Honor flight veterans breaking into the World War II Memorial.

The abundance of lawmakers worries Jim McLaughlin, national chair of Honor Flights Network, who said he wishes those visiting the memorials would keep politics out of it. He said the flights are planned months in advance at great expense to commercial airlines, so it wasn't feasible for Honor Flights to shut down the trips as the government closed.

"I know some of the folks that showed up this morning are attempting to politicize it and I don't want that to happen," said McLaughlin. He also defended the rangers who initially tried to keep the veterans out of the memorials. "The Park Service is doing what they were instructed to do," he said.

McLaughlin called on members who come to the World War II memorial to support veterans, and not to use the opportunity to score political points.

"I don't want it to be political at all," he said. "That part of it I don't like. The fact that the veterans got in? I'm delighted."

But in the politically charged atmosphere of the shutdown — with public outrage growing as the country becomes more aware of its lawmakers' incompetence — it will be tough to keep partisanship out of even routine war memorial visits.

On Tuesday, Republicans used the World War II memorial event to blame Obama and the Democrats for the shutdown.

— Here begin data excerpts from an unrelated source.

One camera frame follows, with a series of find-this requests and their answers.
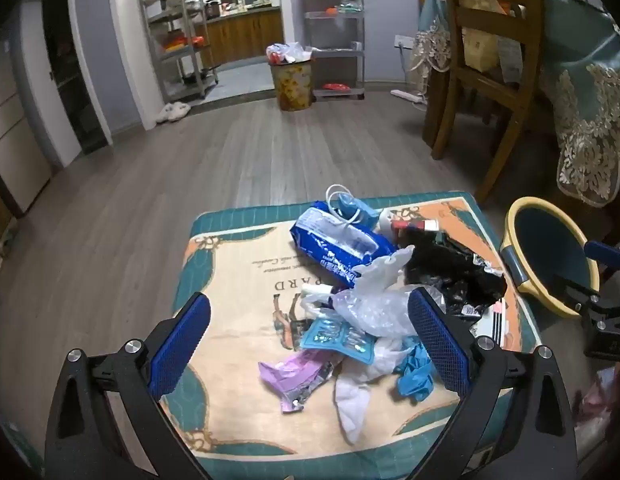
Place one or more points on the light blue blister pack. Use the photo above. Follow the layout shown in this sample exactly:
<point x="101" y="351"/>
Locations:
<point x="335" y="337"/>

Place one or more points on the red floral paper cup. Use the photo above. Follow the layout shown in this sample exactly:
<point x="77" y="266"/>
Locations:
<point x="407" y="223"/>

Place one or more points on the black and white striped wrapper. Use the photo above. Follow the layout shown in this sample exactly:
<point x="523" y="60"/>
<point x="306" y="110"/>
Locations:
<point x="492" y="325"/>

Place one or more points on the clear plastic bag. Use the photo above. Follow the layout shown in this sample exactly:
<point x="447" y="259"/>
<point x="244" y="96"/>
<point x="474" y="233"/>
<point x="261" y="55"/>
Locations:
<point x="380" y="305"/>

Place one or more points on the floral trash can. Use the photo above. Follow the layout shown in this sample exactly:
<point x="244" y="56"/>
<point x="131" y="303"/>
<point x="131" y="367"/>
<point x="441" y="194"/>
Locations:
<point x="290" y="85"/>

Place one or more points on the white cabinet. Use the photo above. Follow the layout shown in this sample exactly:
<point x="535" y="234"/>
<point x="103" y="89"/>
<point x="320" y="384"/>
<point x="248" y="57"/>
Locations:
<point x="14" y="150"/>

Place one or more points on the white plastic glove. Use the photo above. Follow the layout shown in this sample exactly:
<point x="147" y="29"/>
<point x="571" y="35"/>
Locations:
<point x="355" y="390"/>

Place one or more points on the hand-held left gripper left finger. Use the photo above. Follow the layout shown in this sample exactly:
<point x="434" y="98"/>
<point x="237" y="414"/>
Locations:
<point x="179" y="345"/>

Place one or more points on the yellow and teal bin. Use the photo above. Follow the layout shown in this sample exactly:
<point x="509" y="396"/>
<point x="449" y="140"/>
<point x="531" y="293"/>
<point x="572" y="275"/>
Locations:
<point x="550" y="240"/>

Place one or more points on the yellow bag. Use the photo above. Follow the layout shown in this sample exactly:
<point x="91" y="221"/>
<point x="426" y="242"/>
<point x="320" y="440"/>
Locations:
<point x="477" y="47"/>

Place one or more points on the orange packet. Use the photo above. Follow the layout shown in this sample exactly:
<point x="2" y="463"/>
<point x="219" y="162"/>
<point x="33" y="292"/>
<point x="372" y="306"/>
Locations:
<point x="335" y="86"/>

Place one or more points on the white wall socket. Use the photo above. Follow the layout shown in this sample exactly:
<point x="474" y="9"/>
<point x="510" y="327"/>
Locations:
<point x="404" y="40"/>

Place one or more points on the white fluffy slipper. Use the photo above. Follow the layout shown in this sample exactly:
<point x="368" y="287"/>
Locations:
<point x="162" y="115"/>
<point x="179" y="111"/>

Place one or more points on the blue wet wipes packet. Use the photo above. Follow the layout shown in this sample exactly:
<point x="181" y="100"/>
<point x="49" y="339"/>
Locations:
<point x="330" y="240"/>

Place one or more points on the purple foil wrapper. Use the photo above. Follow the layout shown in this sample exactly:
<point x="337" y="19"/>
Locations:
<point x="295" y="372"/>

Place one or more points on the metal storage rack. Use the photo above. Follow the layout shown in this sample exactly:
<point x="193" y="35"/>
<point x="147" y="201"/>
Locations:
<point x="182" y="55"/>

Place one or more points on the black plastic bag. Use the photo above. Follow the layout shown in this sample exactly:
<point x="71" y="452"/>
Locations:
<point x="440" y="260"/>

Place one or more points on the teal lace tablecloth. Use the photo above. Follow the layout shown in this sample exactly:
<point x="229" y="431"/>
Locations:
<point x="580" y="45"/>

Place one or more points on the wooden chair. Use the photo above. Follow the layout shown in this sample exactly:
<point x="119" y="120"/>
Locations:
<point x="490" y="20"/>

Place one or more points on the printed teal and beige mat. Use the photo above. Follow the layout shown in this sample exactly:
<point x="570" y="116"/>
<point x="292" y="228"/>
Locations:
<point x="239" y="280"/>

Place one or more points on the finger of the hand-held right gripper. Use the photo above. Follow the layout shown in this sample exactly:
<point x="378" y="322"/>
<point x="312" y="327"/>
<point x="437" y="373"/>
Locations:
<point x="585" y="294"/>
<point x="607" y="254"/>

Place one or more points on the grey shelf cart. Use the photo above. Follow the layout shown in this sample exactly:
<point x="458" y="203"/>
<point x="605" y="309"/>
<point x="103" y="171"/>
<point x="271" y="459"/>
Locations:
<point x="335" y="52"/>

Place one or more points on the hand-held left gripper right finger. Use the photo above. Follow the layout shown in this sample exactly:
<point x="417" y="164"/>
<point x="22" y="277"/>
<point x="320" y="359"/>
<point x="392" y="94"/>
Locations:
<point x="440" y="342"/>

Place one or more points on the white power strip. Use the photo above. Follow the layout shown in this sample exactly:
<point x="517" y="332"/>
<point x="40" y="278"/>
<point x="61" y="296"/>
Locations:
<point x="407" y="95"/>

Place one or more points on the blue nitrile glove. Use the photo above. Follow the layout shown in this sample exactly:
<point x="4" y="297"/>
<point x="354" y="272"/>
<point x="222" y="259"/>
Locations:
<point x="415" y="375"/>

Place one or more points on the wooden kitchen cabinet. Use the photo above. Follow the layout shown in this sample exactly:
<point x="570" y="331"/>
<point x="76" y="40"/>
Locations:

About a dozen Republican members were on hand, according to McLaughlin — including tea party favorites like Minnesota's Michelle Bachmann and Iowa's Steve King — and he credited them with cutting the tape and moving the mobile fences that kept the public away from the shuttered memorial.

But the organizers on the ground said some politicians were there for their own benefit.

"Bachmann was not doing jack. She was not in the memorial in any way and didn't even touch a barricade," said Nussbaum. "She was just standing in the front with a microphone in her mouth."

Though they publicly shied away from politics, it was the Honor Flight organizers who reached out to the Republican lawmakers in most cases, not the other way around.

"We got on the horn with the King office and he sent an entourage," said Miller. "Kudos to Steve King. He did us right."

Illinois Republican Sen. Mark Kirk, who plans to escort the Chicago veterans to the World War II memorial Wednesday, was also contacted by organizers of the event and asked to come. He signed on to the political messaging in a brief interview outside the World War II Tuesday.

"It's the president's [fault]" the memorial is closed, Kirk said. "He's having a long temper tantrum. He thinks he can instruct the country that we should all spend money and raise taxes just like he thinks and I think he's absolutely incorrect. He's shaking in his boots that people actually experience Obamacare and they will never vote Democrat again."

Kirk said "some Republicans have misinterpreted our mandate" in the shutdown fight, saying they "won" on the fight to "not raise taxes."

"The president thinks you have too much money and he wants it in the government hands," Kirk said.

The organizer of the Missouri delegation, Dave Hall of the Franklin County, Missouri, Honor Flight, reached out to Republican Sen. Roy Blunt to join the veterans and got a "maybe." He didn't reach out to McCaskill, but she's coming anyway.

"She came one time and a couple of other times. She just always had one reason or another not to come so I didn't bother calling this time," he said. "It's not a Republican or a Democrat thing."

And while the politics of the shutdown has so far appeared to favor Democrats, the memorial protests could serve as a flashpoint that turns public opinion against the White House.

On Tuesday, The Daily Caller reported that a Mississippi Republican representative attempted to get a special pass for the Hero Flight veterans from the Department of the Interior but was denied. A White House official reportedly told organizers, "It's a government shutdown, what do you expect?" when asked about opening the memorial to the veterans. The White House did not respond to BuzzFeed's request for comment Tuesday.

Meanwhile, the veterans themselves are unimpressed with everyone in Washington.

"People here need to be thinking about serving their country and not their own sorry butts," said one Iowa veteran on hand for the Tuesday's rally. "I wish more of them came down today so i could tell them to get their heads out of their asses."